坊さんの業界はまるで開業医と勤務医のようなもの。つまり実家が寺だったり、檀家数が200以上の寺を任される住職ならば生活はウハウハなのだとか。しかし特定の寺の住職でない、いわゆる「フリー」の坊さんは生活するのも苦しいらしい。なるほど、どの世界もフリーでやっていくのは大変なのか。わかるなあ、その気持ち。

苦労した人の話は聞いていて驚くことばかりだ。次男はフリーで活動していたため、あちらこちらから「お呼び」がかかり、様々な業種の人と知り合いになるのだという。知り合う人がすべてカタギならワシも驚かない。

しかしフリーの坊さんということで、カタギでない人々からお誘いを受けることも多いのだとか。つまりカタギでない人たちの葬儀はなかなかマトモな僧侶は受けてくれない。そうなるとフリーの坊さんが呼ばれることになる。こうしてカタギでない人々と顔見知りになるというわけだ。だから彼は今でも自ら進んで歌舞伎町などには行かないそうだ。そういえば、亡くなったポール牧とも彼は歌舞伎町でよく飲んだらしい。その時に「指パッチン」をしてくれたかは不明だが。

最後にどうでも良いネタを2つほど。

近年ではあまり行なわれていないが、カタギでない人たちは何かあればよく小指をつめた。実はこの「儀式」は仏教に由来するそうだ。昔の僧侶は何かの不義を犯した時、その戒めのために小指を歯で噛み切ったのだそうである。これが本当であれば、「なんだ、指詰めはマネじゃん」ということになる。この世界も仏教の影響を受けているというわけか。
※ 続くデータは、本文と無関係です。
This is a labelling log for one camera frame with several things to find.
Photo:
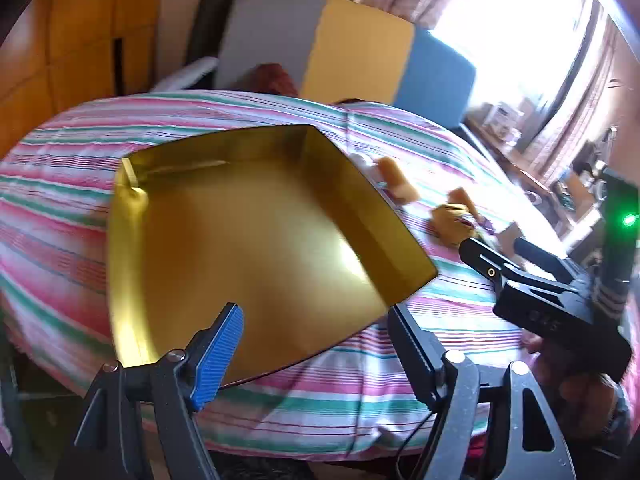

もうひとつ。坊さん、特にフリーの人が必ずといってよいほど取得している資格。それは宅地建物取引主任者の資格である。不動産業を営みながらフリーで活動する坊さんが多いのはそういう理由だ。なぜ不動産業なのか。それは土地を売却したり地上げする際に彼らは伝家の宝刀である「宗教法人」の特権を生かすのである。つまり商売する土地をいったん宗教法人所有とするのだ。そうすれば税金はかからず土地を売却することが可能というわけ。

これが現実なのか…。うーん、なんだかなあ。